REQUIRED WORK:
Wherever a line holds the word "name", copy that line from the data.

GIVEN DATA:
::::

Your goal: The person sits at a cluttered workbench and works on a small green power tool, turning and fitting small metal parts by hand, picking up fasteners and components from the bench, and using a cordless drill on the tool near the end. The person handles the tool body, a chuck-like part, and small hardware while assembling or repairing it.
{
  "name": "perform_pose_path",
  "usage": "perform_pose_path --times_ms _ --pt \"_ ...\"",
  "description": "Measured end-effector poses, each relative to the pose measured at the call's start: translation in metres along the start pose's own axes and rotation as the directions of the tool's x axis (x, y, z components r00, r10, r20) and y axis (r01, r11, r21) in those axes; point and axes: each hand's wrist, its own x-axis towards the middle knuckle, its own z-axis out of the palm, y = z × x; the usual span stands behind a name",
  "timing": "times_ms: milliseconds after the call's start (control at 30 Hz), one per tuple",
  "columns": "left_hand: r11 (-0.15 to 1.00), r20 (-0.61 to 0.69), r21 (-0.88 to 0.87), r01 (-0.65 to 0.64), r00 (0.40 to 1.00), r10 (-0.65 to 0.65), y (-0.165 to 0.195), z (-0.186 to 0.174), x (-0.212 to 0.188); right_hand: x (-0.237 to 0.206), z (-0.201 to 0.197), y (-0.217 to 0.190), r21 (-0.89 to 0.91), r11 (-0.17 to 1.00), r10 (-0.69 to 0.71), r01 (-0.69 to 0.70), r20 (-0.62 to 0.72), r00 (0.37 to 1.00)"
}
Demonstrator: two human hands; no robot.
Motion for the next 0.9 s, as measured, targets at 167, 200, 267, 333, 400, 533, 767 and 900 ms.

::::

RESULT OF THE TASK:
  "name": "perform_pose_path",
  "description": "Measured end-effector poses, each relative to the pose measured at the call's start: translation in metres along the start pose's own axes and rotation as the directions of the tool's x axis (x, y, z components r00, r10, r20) and y axis (r01, r11, r21) in those axes; point and axes: each hand's wrist, its own x-axis towards the middle knuckle, its own z-axis out of the palm, y = z × x; the usual span stands behind a name",

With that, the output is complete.